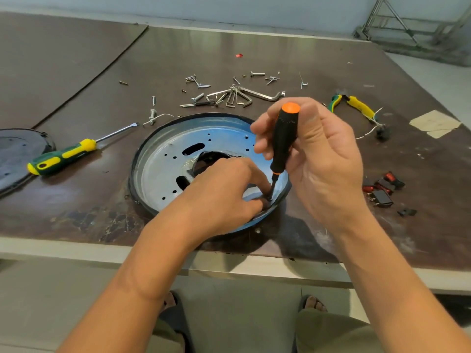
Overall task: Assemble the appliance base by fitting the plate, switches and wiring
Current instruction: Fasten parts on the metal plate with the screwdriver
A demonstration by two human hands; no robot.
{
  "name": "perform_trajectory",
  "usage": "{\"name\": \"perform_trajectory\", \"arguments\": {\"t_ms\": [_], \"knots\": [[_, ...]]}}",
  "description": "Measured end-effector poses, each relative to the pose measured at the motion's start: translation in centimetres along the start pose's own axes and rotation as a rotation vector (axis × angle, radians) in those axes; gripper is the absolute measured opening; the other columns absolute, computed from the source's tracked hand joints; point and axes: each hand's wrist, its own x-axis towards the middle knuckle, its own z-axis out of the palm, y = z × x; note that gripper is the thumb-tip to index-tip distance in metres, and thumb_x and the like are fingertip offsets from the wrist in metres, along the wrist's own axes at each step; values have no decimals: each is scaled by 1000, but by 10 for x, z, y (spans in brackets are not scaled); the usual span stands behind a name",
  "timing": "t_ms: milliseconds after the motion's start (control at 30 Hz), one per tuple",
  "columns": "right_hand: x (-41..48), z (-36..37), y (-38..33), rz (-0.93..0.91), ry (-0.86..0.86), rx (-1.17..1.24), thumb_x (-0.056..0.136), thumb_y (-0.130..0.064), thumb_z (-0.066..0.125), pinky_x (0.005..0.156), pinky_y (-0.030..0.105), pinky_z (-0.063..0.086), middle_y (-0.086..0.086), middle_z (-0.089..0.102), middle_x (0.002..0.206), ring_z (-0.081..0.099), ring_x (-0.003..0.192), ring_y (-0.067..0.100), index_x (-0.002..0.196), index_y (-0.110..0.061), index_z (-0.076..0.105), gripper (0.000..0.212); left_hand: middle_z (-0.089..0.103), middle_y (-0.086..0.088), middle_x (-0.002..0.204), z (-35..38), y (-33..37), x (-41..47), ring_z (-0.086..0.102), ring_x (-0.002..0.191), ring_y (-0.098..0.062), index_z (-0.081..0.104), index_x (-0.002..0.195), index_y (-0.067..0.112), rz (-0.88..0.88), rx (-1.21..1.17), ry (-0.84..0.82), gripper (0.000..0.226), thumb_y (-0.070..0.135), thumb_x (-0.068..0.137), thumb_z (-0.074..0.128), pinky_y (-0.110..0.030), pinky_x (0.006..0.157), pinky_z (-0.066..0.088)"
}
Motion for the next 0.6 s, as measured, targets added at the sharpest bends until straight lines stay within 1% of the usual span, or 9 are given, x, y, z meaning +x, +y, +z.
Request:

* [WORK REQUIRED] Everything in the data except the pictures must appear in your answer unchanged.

* [OUTPUT FOR THIS TASK]
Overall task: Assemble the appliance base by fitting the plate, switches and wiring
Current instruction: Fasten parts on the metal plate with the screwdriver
A demonstration by two human hands; no robot.
{
  "name": "perform_trajectory",
  "usage": "{\"name\": \"perform_trajectory\", \"arguments\": {\"t_ms\": [_], \"knots\": [[_, ...]]}}",
  "description": "Measured end-effector poses, each relative to the pose measured at the motion's start: translation in centimetres along the start pose's own axes and rotation as a rotation vector (axis × angle, radians) in those axes; gripper is the absolute measured opening; the other columns absolute, computed from the source's tracked hand joints; point and axes: each hand's wrist, its own x-axis towards the middle knuckle, its own z-axis out of the palm, y = z × x; note that gripper is the thumb-tip to index-tip distance in metres, and thumb_x and the like are fingertip offsets from the wrist in metres, along the wrist's own axes at each step; values have no decimals: each is scaled by 1000, but by 10 for x, z, y (spans in brackets are not scaled); the usual span stands behind a name",
  "timing": "t_ms: milliseconds after the motion's start (control at 30 Hz), one per tuple",
  "columns": "right_hand: x (-41..48), z (-36..37), y (-38..33), rz (-0.93..0.91), ry (-0.86..0.86), rx (-1.17..1.24), thumb_x (-0.056..0.136), thumb_y (-0.130..0.064), thumb_z (-0.066..0.125), pinky_x (0.005..0.156), pinky_y (-0.030..0.105), pinky_z (-0.063..0.086), middle_y (-0.086..0.086), middle_z (-0.089..0.102), middle_x (0.002..0.206), ring_z (-0.081..0.099), ring_x (-0.003..0.192), ring_y (-0.067..0.100), index_x (-0.002..0.196), index_y (-0.110..0.061), index_z (-0.076..0.105), gripper (0.000..0.212); left_hand: middle_z (-0.089..0.103), middle_y (-0.086..0.088), middle_x (-0.002..0.204), z (-35..38), y (-33..37), x (-41..47), ring_z (-0.086..0.102), ring_x (-0.002..0.191), ring_y (-0.098..0.062), index_z (-0.081..0.104), index_x (-0.002..0.195), index_y (-0.067..0.112), rz (-0.88..0.88), rx (-1.21..1.17), ry (-0.84..0.82), gripper (0.000..0.226), thumb_y (-0.070..0.135), thumb_x (-0.068..0.137), thumb_z (-0.074..0.128), pinky_y (-0.110..0.030), pinky_x (0.006..0.157), pinky_z (-0.066..0.088)"
}
Motion for the next 0.6 s, as measured, targets added at the sharpest bends until straight lines stay within 1% of the usual span, or 9 are given, x, y, z meaning +x, +y, +z.
Request:

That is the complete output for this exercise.